While Western society is being torn apart by homosexual lobbyists and their camp followers aiming to redefine marriage to include homosexual liaisons, salutary voices are being heard from Africa.

In Uganda and Kenya, where polygamy is common, Christians are defending the Bible but in the US any references to the Bible or Christianity are forbidden in connection with government services or on government property. Even a Cross in a park commemorating World War I veterans is being challenged by the American Civil Liberties Union.

The view from Africa is very different. At a women's conference in Kampala, Uganda, a pastor asked how many women lived in polygamous households. The majority lived in homes where there was one husband and two or more wives. One husband had eight wives.

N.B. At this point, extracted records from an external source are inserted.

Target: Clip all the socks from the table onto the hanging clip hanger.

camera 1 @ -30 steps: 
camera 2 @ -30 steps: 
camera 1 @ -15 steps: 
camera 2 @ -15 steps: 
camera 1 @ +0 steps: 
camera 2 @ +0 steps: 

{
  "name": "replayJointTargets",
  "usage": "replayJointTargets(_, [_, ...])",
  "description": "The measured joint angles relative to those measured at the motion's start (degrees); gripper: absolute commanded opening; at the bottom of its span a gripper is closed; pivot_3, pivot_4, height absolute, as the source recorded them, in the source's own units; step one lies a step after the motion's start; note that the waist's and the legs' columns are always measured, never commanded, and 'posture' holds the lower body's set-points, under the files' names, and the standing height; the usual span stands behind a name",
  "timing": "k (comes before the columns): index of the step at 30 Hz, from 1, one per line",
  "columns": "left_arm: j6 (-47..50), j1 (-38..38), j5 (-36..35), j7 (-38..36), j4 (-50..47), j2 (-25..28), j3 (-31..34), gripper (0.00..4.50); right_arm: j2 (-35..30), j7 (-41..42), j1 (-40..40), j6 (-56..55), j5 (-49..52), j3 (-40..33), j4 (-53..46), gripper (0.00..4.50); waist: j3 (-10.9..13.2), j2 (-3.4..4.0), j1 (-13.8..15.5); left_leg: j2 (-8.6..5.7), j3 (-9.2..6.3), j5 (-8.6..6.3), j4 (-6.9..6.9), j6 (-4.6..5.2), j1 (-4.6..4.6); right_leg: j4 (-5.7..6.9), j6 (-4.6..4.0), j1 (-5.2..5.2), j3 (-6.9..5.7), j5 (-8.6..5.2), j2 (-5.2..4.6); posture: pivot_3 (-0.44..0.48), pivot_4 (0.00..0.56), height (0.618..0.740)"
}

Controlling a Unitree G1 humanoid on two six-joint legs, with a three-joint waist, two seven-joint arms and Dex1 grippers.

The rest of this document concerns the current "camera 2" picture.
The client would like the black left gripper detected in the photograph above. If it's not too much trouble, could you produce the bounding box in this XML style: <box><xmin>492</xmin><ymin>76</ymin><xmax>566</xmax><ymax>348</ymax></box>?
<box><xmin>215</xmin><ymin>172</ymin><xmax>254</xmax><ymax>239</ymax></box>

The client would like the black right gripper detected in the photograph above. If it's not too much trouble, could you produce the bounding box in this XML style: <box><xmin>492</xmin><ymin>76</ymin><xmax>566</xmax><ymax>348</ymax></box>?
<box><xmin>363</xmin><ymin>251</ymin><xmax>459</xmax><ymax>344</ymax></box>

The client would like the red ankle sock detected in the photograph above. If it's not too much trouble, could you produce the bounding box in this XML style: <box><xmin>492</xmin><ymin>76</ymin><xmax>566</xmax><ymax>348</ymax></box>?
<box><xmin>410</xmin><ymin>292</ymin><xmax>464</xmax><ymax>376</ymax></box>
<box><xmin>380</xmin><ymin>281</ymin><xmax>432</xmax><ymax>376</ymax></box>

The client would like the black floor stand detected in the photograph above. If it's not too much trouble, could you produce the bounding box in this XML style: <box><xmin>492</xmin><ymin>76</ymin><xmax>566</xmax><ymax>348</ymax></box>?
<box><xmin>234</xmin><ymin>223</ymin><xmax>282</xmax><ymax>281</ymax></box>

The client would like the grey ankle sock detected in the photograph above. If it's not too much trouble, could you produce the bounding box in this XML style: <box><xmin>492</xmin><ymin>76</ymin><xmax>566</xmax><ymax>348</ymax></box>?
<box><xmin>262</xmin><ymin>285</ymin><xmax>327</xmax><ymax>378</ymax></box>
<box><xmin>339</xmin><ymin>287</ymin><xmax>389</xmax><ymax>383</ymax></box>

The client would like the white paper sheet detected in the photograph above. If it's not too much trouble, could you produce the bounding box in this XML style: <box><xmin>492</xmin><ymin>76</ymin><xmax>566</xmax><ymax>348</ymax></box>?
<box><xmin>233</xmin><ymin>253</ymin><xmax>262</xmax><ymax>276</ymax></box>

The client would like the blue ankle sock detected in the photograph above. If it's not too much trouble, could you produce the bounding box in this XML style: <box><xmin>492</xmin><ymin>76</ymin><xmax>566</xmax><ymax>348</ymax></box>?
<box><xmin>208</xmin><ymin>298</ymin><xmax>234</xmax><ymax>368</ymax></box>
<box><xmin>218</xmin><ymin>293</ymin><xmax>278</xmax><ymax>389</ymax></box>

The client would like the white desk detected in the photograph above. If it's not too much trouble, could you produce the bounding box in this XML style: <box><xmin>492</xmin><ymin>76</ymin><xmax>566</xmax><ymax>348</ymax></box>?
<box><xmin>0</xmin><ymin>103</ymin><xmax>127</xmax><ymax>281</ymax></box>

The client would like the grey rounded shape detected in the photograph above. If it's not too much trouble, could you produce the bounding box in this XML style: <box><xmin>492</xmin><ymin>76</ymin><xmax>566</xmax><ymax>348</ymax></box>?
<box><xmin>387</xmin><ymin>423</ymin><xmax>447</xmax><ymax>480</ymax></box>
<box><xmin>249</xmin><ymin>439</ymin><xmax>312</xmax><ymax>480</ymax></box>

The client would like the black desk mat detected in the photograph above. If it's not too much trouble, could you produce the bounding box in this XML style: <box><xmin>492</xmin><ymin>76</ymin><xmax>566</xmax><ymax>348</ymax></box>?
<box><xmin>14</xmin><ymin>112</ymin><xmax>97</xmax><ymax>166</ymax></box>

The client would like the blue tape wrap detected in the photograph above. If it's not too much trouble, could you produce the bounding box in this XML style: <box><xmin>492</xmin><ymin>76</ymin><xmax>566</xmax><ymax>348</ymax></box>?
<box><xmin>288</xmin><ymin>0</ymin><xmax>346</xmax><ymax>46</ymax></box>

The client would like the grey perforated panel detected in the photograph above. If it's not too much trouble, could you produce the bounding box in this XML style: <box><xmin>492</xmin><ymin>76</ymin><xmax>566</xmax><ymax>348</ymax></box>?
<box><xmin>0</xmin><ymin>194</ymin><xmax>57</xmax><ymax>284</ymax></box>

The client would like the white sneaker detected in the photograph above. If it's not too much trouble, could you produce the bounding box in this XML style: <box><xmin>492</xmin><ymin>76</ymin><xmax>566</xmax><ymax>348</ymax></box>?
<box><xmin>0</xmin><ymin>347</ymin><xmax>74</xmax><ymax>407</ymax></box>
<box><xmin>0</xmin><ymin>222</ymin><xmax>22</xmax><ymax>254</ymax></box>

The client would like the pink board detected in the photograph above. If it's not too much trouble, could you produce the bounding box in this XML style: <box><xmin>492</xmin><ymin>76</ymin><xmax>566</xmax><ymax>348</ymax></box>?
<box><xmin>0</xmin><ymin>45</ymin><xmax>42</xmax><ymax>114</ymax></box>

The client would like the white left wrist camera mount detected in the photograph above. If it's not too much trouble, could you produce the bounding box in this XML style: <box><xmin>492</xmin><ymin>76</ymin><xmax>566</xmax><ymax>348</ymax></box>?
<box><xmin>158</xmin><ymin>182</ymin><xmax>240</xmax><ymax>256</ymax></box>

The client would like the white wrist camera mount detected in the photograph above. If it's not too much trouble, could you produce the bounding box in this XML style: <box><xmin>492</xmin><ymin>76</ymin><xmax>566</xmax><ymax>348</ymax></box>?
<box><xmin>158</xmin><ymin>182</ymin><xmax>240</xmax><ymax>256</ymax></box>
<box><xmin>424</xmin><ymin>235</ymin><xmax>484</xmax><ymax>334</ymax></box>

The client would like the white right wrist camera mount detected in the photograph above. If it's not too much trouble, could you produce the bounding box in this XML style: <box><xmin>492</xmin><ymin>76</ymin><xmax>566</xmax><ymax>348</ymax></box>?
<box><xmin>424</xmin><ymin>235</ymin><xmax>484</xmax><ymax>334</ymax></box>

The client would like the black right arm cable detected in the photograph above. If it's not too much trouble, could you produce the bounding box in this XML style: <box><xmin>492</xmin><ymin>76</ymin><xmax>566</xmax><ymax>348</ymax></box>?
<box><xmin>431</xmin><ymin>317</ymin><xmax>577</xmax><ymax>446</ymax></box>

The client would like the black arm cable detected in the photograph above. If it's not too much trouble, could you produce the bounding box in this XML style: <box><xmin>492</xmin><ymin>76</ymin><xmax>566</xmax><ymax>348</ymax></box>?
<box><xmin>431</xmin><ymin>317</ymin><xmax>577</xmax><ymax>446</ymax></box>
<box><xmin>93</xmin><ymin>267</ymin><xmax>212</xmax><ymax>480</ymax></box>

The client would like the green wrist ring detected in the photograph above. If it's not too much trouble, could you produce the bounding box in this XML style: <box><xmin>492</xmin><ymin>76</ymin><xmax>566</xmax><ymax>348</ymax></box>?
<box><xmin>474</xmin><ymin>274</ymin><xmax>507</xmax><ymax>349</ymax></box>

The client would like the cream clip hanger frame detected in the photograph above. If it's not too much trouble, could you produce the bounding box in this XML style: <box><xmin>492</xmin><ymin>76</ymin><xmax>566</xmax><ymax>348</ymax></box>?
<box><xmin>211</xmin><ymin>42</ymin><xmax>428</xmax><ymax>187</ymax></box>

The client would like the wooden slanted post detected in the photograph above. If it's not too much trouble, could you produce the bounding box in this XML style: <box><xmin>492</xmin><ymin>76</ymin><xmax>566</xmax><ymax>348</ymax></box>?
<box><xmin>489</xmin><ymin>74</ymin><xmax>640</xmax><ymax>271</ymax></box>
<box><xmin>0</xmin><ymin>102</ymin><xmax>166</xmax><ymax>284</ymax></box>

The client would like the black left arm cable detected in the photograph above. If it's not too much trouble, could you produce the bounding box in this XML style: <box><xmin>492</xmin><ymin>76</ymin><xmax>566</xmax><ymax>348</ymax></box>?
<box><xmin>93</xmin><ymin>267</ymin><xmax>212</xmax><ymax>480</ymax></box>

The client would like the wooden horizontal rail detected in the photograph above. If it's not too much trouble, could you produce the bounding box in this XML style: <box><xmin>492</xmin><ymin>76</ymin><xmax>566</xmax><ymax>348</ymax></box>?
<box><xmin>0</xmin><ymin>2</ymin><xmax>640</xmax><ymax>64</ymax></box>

The pastor quoted 1 Samuel, describing the pain Hannah experienced living with her husband's second wife, Peninnah.

The Ugandan women were comforted that God understands the oppression and abuse of polygamy, and were encouraged to hear marriage clearly defined as a covenant relationship between one man and one woman, as in Genesis.

Kenyan leader

In Kenya a heated debate is occurring over polygamy. One of several bills proposed in September would keep polygamy legal, but would require a first wife to grant written permission to her husband to marry additional wives.

There are many ways in which husbands could pressure first wives to 'give' such permission. How many Western women would sign such a consent form?

Kenya's Muslims, who believe a man has a right to take as many as four wives, have vehemently opposed this change in the law, but Christian leaders have fought for years to end the pain caused by polygamy.

One leader is Judy Mbugua, continental coordinator of the Pan African Christian Women's Alliance, which tackles other tough issues including female genital mutilation, domestic violence, 'wife inheritance' (requiring a relative to marry a woman if her husband dies), and the AIDS epidemic, which affects millions of African women when unfaithful husbands spread the disease to them, sometimes through rape.

Since Dr Mbugua started PACWA in 1987, she has supported African women across the continent to strengthen belief in Biblical marriage. She published a document stating African Christian women believe polygamy is wrong - not because it differs from Western traditions but because 'God's design for marriage is monogamy.'

Homosexuality is strongly discouraged in Africa, despite attempts by international organisations to encourage it. African bishops have rebuked Episcopalians in the US and Anglicans in England for suggesting God endorses homosexual unions.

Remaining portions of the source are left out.